Exercise requirements |
Where in the data below does the word "Return" appear? Copy every line that has it.

Material for this exercise |
= = = = =
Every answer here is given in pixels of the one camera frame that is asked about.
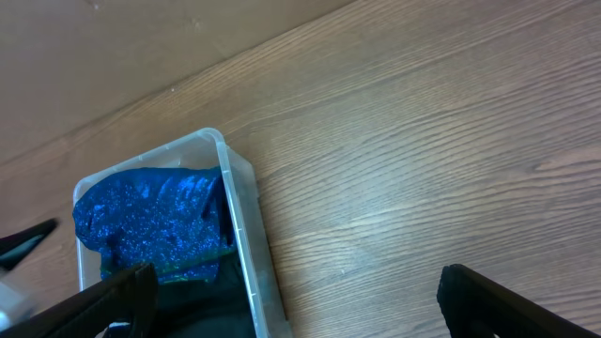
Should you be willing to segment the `blue sparkly fabric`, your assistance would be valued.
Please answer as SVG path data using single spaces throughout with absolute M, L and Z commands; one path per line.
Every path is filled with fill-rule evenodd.
M 160 284 L 212 282 L 237 249 L 219 167 L 138 168 L 93 185 L 75 204 L 77 238 L 108 279 L 153 265 Z

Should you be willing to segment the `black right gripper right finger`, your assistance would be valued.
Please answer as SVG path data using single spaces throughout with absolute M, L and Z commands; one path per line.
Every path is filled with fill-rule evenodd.
M 460 264 L 442 269 L 437 302 L 452 338 L 600 338 Z

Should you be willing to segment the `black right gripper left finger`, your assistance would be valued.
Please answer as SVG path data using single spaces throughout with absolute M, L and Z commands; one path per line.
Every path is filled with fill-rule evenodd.
M 146 337 L 158 307 L 158 278 L 151 264 L 124 269 L 7 330 L 4 338 L 95 337 L 125 322 L 121 337 Z

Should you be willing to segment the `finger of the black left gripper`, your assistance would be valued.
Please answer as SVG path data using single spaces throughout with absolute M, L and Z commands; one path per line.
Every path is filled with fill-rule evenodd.
M 59 220 L 49 219 L 21 232 L 1 238 L 1 270 L 15 269 L 40 243 L 52 234 Z

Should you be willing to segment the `wide black garment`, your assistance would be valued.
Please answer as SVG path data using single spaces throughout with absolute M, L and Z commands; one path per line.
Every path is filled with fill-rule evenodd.
M 145 337 L 255 337 L 239 255 L 219 262 L 216 278 L 160 284 Z

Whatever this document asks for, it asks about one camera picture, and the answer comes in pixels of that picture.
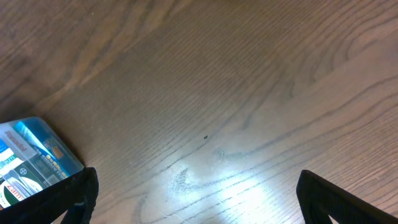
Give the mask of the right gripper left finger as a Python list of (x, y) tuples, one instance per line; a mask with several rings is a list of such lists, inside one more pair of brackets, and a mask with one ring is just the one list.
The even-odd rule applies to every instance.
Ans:
[(62, 223), (87, 224), (99, 193), (95, 168), (86, 167), (65, 180), (1, 210), (1, 224)]

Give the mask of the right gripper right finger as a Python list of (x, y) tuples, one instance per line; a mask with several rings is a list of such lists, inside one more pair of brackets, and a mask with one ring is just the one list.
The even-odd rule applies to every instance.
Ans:
[(397, 223), (397, 218), (309, 170), (300, 173), (296, 194), (305, 223)]

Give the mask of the blue Kool Fever box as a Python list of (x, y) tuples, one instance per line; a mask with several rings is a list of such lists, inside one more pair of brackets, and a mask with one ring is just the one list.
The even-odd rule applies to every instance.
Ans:
[(29, 161), (49, 184), (56, 184), (69, 177), (69, 173), (61, 167), (58, 159), (56, 159), (43, 143), (34, 136), (33, 132), (24, 122), (17, 122), (14, 126), (14, 130), (37, 153), (37, 155), (29, 159)]

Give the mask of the dark green round-logo box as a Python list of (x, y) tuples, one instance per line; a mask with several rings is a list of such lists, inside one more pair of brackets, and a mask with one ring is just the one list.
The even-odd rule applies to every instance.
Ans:
[(26, 183), (10, 184), (7, 179), (1, 177), (1, 209), (10, 207), (27, 197), (40, 192), (47, 186), (41, 181), (41, 176), (37, 177), (37, 171), (30, 163), (24, 162), (14, 169), (19, 177)]

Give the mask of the white Panadol packet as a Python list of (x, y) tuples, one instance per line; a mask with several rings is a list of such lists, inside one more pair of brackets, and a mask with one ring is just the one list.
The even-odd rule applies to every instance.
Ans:
[(6, 175), (36, 154), (11, 125), (1, 125), (1, 175)]

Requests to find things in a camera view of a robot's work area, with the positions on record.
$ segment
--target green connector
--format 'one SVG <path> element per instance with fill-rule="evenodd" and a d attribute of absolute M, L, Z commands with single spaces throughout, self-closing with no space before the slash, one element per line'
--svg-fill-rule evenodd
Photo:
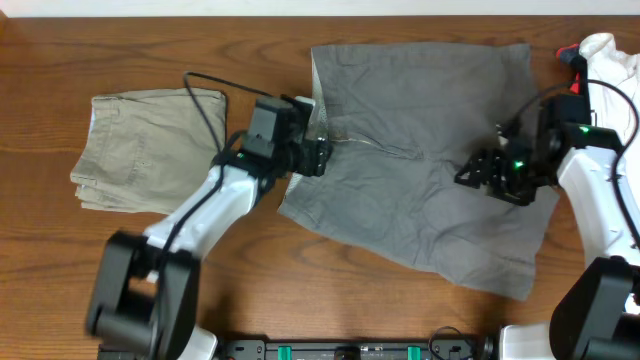
<path fill-rule="evenodd" d="M 291 360 L 291 346 L 280 346 L 278 348 L 278 360 Z"/>
<path fill-rule="evenodd" d="M 407 360 L 420 360 L 420 347 L 418 346 L 409 346 L 407 349 L 409 356 Z"/>

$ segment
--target wall
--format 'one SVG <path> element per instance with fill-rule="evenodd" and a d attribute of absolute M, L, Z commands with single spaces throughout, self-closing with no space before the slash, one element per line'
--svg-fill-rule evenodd
<path fill-rule="evenodd" d="M 627 15 L 640 0 L 0 0 L 8 17 Z"/>

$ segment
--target white cloth
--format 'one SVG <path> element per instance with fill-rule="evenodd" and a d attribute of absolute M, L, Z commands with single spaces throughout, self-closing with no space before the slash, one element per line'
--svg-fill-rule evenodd
<path fill-rule="evenodd" d="M 616 49 L 612 34 L 594 34 L 580 44 L 580 55 L 587 59 L 588 77 L 616 86 L 627 94 L 636 108 L 640 108 L 639 55 L 629 55 Z M 595 115 L 594 126 L 613 129 L 623 144 L 627 143 L 635 127 L 633 112 L 618 94 L 597 84 L 589 84 L 589 100 Z M 640 204 L 640 141 L 637 137 L 625 153 L 629 186 Z"/>

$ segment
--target black mount
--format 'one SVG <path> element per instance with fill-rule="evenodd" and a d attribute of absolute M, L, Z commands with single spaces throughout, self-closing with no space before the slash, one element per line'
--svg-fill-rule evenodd
<path fill-rule="evenodd" d="M 596 258 L 556 307 L 549 340 L 559 360 L 640 359 L 640 317 L 625 302 L 640 295 L 640 268 Z"/>
<path fill-rule="evenodd" d="M 576 56 L 571 65 L 580 78 L 587 78 L 583 57 Z M 580 86 L 576 95 L 561 94 L 542 101 L 534 140 L 520 133 L 520 119 L 498 124 L 504 145 L 474 153 L 454 182 L 475 189 L 484 185 L 491 197 L 529 205 L 539 187 L 558 184 L 556 173 L 571 148 L 594 146 L 620 151 L 615 130 L 590 125 L 589 107 L 587 86 Z"/>
<path fill-rule="evenodd" d="M 331 155 L 328 139 L 307 139 L 311 104 L 283 95 L 256 100 L 249 130 L 239 151 L 226 148 L 214 158 L 249 172 L 260 182 L 259 197 L 289 172 L 322 176 Z"/>
<path fill-rule="evenodd" d="M 102 256 L 86 330 L 136 354 L 177 359 L 187 345 L 198 300 L 200 260 L 187 252 L 168 253 L 148 246 L 147 238 L 116 232 Z M 151 271 L 163 273 L 155 296 L 130 289 L 130 281 Z"/>

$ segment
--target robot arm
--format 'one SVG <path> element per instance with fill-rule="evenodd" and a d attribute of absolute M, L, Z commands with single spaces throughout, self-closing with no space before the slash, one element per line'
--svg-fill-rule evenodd
<path fill-rule="evenodd" d="M 200 263 L 227 229 L 247 214 L 288 172 L 324 173 L 331 148 L 308 139 L 314 102 L 262 97 L 242 146 L 225 146 L 204 184 L 174 213 L 141 236 L 117 232 L 107 242 L 86 328 L 147 359 L 209 360 L 216 337 L 195 326 Z M 130 280 L 156 283 L 155 296 L 130 288 Z"/>
<path fill-rule="evenodd" d="M 596 83 L 633 107 L 618 89 Z M 520 136 L 516 119 L 499 128 L 500 148 L 480 150 L 456 174 L 459 184 L 486 185 L 489 196 L 521 206 L 535 200 L 538 187 L 559 184 L 571 201 L 582 237 L 586 271 L 550 323 L 502 329 L 501 360 L 640 359 L 640 317 L 625 309 L 627 303 L 640 301 L 640 239 L 635 231 L 640 212 L 622 158 L 628 144 L 622 146 L 613 130 L 590 126 L 584 88 L 580 96 L 557 95 L 542 102 L 535 147 Z"/>
<path fill-rule="evenodd" d="M 611 186 L 611 164 L 616 153 L 611 149 L 587 146 L 572 148 L 558 169 L 558 182 L 565 190 L 578 223 L 588 266 L 599 256 L 624 258 L 640 266 L 640 251 L 627 226 Z M 638 206 L 633 199 L 620 161 L 617 179 L 624 202 L 636 224 L 640 223 Z"/>

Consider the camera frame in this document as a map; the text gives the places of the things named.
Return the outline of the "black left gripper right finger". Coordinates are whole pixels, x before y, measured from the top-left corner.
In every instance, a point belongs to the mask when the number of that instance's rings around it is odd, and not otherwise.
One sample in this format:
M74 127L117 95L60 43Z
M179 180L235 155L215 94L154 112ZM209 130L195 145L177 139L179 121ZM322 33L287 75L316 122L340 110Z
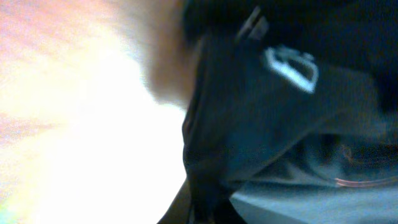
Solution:
M229 200L221 202L214 211L216 224L246 224Z

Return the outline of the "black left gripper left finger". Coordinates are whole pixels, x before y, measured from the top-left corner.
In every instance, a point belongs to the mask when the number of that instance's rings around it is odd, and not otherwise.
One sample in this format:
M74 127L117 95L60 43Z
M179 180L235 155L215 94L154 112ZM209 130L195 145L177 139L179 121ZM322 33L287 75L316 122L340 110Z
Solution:
M194 224L194 208L190 183L185 179L170 207L157 224Z

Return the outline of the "black orange-patterned jersey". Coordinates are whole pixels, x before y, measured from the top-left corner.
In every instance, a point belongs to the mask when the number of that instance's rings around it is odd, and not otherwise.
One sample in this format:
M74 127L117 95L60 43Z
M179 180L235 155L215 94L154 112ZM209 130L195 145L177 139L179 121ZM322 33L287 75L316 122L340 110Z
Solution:
M397 222L397 2L185 1L195 223Z

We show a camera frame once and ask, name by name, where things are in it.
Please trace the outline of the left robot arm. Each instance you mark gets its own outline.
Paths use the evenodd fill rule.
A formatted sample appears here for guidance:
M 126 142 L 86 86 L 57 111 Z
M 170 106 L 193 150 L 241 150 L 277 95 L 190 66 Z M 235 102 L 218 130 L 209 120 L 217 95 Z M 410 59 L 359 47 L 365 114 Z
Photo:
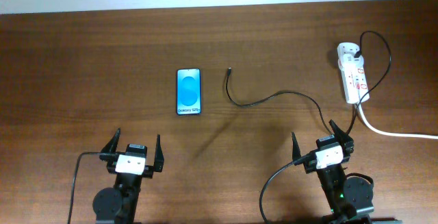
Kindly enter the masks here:
M 99 155 L 99 159 L 107 163 L 108 173 L 115 174 L 116 179 L 112 187 L 100 190 L 94 197 L 92 207 L 96 223 L 133 223 L 142 180 L 151 179 L 164 167 L 160 135 L 157 135 L 152 165 L 146 163 L 146 146 L 129 144 L 125 151 L 119 152 L 119 138 L 118 129 Z

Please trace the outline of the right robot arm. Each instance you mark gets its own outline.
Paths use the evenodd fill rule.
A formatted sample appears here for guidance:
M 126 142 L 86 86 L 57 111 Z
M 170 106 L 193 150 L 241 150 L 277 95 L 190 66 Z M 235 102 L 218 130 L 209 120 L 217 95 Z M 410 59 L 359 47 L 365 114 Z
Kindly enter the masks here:
M 370 223 L 374 181 L 360 173 L 345 173 L 354 152 L 354 140 L 334 121 L 329 121 L 333 134 L 316 140 L 317 148 L 302 155 L 296 136 L 292 134 L 293 165 L 303 165 L 305 173 L 316 173 L 324 191 L 331 214 L 324 223 Z

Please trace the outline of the blue Galaxy smartphone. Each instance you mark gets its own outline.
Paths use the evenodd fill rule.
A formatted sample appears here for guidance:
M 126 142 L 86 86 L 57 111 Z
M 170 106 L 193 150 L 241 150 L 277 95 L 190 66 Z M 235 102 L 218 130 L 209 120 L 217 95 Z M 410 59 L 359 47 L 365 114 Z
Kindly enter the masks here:
M 177 71 L 177 114 L 201 113 L 201 71 L 200 69 L 179 69 Z

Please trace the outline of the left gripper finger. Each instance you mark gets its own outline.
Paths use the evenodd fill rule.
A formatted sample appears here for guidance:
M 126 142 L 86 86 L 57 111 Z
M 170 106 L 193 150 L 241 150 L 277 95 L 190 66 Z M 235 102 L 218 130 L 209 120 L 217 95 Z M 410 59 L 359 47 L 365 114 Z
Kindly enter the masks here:
M 110 141 L 102 148 L 99 159 L 102 161 L 113 160 L 116 156 L 116 149 L 120 138 L 120 128 L 118 128 Z
M 157 135 L 156 146 L 155 146 L 155 156 L 153 163 L 153 170 L 155 172 L 161 173 L 164 167 L 164 155 L 161 146 L 160 135 Z

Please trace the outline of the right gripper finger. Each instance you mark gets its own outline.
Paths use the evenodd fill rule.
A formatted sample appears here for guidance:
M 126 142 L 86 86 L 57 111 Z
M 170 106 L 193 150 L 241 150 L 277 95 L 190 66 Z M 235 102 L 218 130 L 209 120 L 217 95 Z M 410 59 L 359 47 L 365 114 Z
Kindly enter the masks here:
M 292 160 L 294 165 L 300 164 L 301 159 L 300 147 L 294 132 L 292 132 Z
M 354 152 L 354 140 L 341 130 L 333 120 L 329 121 L 329 125 L 333 130 L 336 141 L 341 145 L 344 155 L 350 156 Z

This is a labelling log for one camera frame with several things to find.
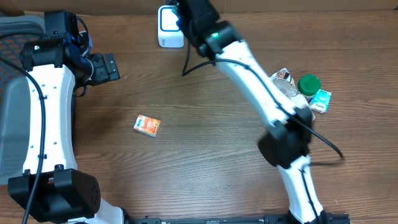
= = = = =
Solution for this exercise |
Return the outline of the "black left gripper right finger". Coordinates are whole pixels, x before y, measured from the top-left corner.
Return the outline of the "black left gripper left finger". Coordinates are whole pixels, x before y, measured from the top-left corner.
Return the outline of the "black orange-patterned jersey". Coordinates are whole pixels, x before y, measured from the top-left corner.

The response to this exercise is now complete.